What this task involves:
Every line below needs to be reproduced exactly.

------ Collected data

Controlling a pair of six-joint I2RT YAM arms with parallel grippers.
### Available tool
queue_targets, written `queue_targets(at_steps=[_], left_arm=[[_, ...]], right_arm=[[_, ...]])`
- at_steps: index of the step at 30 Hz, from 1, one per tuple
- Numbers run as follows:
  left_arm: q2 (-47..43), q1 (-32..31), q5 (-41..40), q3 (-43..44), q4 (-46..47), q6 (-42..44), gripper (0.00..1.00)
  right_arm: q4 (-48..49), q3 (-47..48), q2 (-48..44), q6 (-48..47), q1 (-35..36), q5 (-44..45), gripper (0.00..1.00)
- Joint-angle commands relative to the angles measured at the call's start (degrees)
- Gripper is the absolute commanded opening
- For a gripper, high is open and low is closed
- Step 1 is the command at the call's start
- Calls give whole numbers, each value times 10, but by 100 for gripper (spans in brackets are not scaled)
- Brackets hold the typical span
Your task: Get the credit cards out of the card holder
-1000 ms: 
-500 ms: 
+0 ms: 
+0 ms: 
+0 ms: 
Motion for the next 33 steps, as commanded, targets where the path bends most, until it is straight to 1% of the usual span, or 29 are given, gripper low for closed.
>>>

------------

Solution to the problem:
Controlling a pair of six-joint I2RT YAM arms with parallel grippers.
### Available tool
queue_targets, written `queue_targets(at_steps=[_], left_arm=[[_, ...]], right_arm=[[_, ...]])`
- at_steps: index of the step at 30 Hz, from 1, one per tuple
- Numbers run as follows:
  left_arm: q2 (-47..43), q1 (-32..31), q5 (-41..40), q3 (-43..44), q4 (-46..47), q6 (-42..44), gripper (0.00..1.00)
  right_arm: q4 (-48..49), q3 (-47..48), q2 (-48..44), q6 (-48..47), q1 (-35..36), q5 (-44..45), gripper (0.00..1.00)
- Joint-angle commands relative to the angles measured at the call's start (degrees)
- Gripper is the absolute commanded opening
- For a gripper, high is open and low is closed
- Step 1 is the command at the call's start
- Calls give whole numbers, each value times 10, but by 100 for gripper (spans in brackets are not scaled)
- Brackets hold the typical span
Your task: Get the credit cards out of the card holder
-1000 ms: 
-500 ms: 
+0 ms: 
+0 ms: 
+0 ms: 
Motion for the next 33 steps, as commanded, targets where the path bends most, until it is straight to 1% of the usual span, or 29 are given, gripper low for closed.
>>>

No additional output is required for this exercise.